A promising direction for future research is the integration of advanced technologies such as image processing and real-time sensor data acquisition. By aligning image processing algorithms with the existing database, pavement condition assessments can be automated and improved in real time. Recent advancements in computer vision and deep learning have demonstrated the feasibility of detecting fatigue cracks using camera and sensor modules. Implementing these techniques would enable the remote monitoring of pavement conditions, allowing maintenance agencies to receive real-time fatigue crack predictions wirelessly [
37]. This approach aligns with recent trends in smart infrastructure management, in which AI-driven predictive maintenance is increasingly being explored to optimize roadway performance and reduce lifecycle costs.
10. Conclusions
This study highlights the advanced application of the FWD data in conjunction with ANNs to enhance the predictive accuracy of fatigue cracking in asphalt pavements. The FWD data, crucial for this analysis, provide detailed insights into the structural integrity of pavements by measuring pavement deflections under simulated traffic loads. These data form the basis for calculating the CAr’, which alongside other factors, serves as a critical input to the ANN model. The model performance was validated through the R2 value of 0.90. Furthermore, this paper validates the use of FWD data in the form of CAr’ in conjunction with other pavement parameters as important factors in predicting fatigue cracking.
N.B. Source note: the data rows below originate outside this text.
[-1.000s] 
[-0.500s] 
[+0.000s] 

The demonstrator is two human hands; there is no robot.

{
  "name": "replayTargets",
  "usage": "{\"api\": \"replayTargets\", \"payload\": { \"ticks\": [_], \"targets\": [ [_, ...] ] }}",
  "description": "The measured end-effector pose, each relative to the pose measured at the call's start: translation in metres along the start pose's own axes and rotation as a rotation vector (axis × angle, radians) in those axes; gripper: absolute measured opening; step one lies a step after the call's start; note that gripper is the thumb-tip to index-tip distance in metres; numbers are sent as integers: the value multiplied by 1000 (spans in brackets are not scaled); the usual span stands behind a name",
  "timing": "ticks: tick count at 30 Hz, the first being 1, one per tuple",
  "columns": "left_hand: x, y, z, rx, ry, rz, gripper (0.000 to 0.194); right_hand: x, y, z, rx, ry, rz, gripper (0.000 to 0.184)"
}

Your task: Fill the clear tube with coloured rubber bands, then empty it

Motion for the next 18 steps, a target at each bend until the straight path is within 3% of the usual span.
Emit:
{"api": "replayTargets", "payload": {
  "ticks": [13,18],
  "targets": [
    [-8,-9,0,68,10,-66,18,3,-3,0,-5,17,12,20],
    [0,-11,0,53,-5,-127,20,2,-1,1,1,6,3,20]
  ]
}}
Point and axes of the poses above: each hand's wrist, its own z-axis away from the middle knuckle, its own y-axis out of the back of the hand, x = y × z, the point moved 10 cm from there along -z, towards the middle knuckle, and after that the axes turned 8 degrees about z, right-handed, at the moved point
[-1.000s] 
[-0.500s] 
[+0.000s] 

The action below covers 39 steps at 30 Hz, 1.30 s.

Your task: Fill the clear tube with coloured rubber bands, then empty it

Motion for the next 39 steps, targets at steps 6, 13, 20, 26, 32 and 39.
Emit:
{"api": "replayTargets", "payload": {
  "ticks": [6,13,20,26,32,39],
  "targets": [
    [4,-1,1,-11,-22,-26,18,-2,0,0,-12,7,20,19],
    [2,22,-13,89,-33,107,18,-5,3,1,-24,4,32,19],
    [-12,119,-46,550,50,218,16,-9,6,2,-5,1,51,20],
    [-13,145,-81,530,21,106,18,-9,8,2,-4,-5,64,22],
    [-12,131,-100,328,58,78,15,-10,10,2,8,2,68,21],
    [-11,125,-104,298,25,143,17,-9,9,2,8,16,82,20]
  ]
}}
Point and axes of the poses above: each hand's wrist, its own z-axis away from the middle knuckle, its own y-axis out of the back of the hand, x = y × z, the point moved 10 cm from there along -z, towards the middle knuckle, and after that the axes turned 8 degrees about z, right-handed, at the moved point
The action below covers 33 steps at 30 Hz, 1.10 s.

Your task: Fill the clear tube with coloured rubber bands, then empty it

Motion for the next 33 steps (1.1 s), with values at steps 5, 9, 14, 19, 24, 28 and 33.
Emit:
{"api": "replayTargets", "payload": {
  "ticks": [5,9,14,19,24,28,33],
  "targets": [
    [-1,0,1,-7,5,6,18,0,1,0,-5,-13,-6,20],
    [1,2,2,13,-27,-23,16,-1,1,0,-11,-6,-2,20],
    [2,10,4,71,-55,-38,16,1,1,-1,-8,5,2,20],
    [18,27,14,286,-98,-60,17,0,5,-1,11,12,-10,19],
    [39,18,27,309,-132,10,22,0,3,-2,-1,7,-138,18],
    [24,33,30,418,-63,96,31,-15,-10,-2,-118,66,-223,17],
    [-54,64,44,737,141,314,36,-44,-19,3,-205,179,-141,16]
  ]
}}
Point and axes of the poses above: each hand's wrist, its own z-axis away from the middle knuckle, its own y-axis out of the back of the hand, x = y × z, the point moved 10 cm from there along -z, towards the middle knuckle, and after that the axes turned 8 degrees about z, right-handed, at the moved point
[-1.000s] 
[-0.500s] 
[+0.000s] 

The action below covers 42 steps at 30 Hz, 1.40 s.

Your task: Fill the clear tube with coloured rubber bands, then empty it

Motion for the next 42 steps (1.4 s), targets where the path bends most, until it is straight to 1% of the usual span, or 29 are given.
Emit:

This study meticulously applies sensitivity analysis to ascertain the influence of each input variable on the model’s output, which is vital for prioritizing maintenance and design adjustments. The sensitivity indices from the analysis demonstrate that, apart from asphalt content, factors like air voids and average annual temperature also significantly impact the model’s predictions, albeit to a lesser extent. This nuanced understanding allows engineers to address the most impactful factors and adjust pavement design specifications more precisely to mitigate fatigue cracking.
Furthermore, this paper discusses the potential of ANNs in overcoming the limitations of traditional linear models. ANNs excel in handling nonlinear relationships and complex interactions between multiple variables, making them especially suitable for modeling dynamic systems like pavement conditions under varying traffic and environmental conditions. The predictive model developed through this research is intended not only to identify current pavement conditions but also to forecast future deterioration, allowing for proactive pavement management. This predictive capability is crucial for optimizing maintenance schedules, extending pavement life, and reducing repair costs.
Lastly, this study aims to simplify the complex ANN model into a more user-friendly equation that practitioners can easily employ without needing extensive computational resources. This effort to democratize advanced modeling techniques speaks to the practical implications of the research, aiming to make sophisticated analytical tools accessible for widespread use in pavement management and planning. This aspect of this study underscores its relevance to real-world applications, providing a bridge between high-level research and everyday engineering practices. Despite the promising results, this study has several challenges and limitations. The applicability of the model is similarly constrained by variances in geography and climate, given that it was formulated utilizing data extracted from particular locales, thus necessitating additional investigation for more extensive adaptation.